Indien een zwangere vrouw daarentegen lijdt aan nierzwakte, hetgeen kan leiden tot gezondheidsproblemen en complicaties tijdens de zwangerschap, kan de arts een individueel arbeidsverbod overwegen.
4. overname van de kosten door ziekenfondsen: Wat te overwegen
Chorionvilli afgenomen
Dit is een placentapunctie. Er worden cellen genomen uit het zogenaamde vlokkenvlies, het amnionvlies van het embryo. Door de cellen te onderzoeken kunnen chromosoomafwijkingen en individuele stofwisselingsstoornissen van het embryo worden opgespoord.
Als een vrouw als hoogrisicozwanger wordt aangemerkt, krijgt zij uitgebreide zorg van de behandelend arts. Zij heeft recht op aanvullende onderzoeken, die afhankelijk zijn van de individuele situatie. In het geval van een meerlingzwangerschap is het bijvoorbeeld zinvol dat de zwangere vrouw vaker door middel van echografie wordt onderzocht om de toestand van de embryo’s te controleren. Zwangere vrouwen met chronische ziekten kunnen behoefte hebben aan regelmatige onderzoeken door andere specialisten.

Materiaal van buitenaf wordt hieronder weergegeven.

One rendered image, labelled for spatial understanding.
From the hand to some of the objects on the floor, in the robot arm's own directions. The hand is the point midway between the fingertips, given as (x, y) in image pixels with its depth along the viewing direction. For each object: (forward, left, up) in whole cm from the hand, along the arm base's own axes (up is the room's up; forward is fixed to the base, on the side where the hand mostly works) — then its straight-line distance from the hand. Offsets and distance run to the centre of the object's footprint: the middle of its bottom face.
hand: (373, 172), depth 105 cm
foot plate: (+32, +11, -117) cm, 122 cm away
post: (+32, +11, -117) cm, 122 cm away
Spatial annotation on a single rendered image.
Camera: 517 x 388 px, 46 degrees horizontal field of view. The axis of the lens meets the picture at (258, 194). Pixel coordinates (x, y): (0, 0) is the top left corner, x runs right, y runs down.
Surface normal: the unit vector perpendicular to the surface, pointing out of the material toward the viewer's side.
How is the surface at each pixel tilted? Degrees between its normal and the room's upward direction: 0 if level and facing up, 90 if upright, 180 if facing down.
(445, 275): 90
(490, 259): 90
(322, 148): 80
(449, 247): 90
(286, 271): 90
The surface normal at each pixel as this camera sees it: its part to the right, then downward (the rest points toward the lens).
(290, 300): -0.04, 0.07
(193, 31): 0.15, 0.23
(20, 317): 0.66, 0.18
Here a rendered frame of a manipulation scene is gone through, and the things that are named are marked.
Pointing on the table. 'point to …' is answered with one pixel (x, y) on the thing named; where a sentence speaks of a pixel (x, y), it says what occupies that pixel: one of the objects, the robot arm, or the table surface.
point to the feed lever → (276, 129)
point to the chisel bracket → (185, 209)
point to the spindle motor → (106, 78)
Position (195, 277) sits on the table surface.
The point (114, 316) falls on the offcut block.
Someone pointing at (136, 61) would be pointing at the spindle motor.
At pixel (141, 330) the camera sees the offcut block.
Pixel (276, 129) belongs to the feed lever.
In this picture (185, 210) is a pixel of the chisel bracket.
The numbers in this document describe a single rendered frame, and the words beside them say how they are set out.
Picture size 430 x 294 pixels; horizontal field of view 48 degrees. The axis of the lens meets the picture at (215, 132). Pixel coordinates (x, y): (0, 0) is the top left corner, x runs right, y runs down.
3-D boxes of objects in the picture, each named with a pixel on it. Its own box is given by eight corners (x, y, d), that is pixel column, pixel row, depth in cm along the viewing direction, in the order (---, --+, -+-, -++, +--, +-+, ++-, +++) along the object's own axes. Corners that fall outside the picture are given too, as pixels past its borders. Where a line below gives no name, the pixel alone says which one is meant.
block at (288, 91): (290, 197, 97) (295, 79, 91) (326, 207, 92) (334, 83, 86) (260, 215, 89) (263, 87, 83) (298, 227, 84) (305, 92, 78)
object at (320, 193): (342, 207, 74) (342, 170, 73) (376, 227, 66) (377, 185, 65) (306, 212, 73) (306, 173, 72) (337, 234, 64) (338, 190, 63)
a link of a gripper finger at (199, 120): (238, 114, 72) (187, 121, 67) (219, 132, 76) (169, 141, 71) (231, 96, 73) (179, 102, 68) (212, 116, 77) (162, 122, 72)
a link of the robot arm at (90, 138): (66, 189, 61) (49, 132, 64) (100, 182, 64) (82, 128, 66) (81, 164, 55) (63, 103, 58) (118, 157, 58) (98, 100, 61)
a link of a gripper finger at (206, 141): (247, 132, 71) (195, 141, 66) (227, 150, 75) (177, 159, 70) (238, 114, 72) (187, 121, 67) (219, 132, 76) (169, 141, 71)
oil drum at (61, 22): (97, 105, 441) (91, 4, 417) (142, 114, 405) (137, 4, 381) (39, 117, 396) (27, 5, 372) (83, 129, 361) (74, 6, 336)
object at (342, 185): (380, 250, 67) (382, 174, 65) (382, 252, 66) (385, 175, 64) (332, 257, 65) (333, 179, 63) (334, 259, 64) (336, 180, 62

Oudere vrouwen kunnen een nekplooimeting of een vlokkentest laten doen om het risico op genetische afwijkingen bij hun kind te weten te komen. Ookde kosten van een behandeling voor zwangerschapsdiabetes of hoge bloeddruk kunnen door de zorgverzekering worden vergoed. Welke kosten uw zorgverzekeraar onder welke omstandigheden zal dekken, moet in elk afzonderlijk geval worden gevraagd.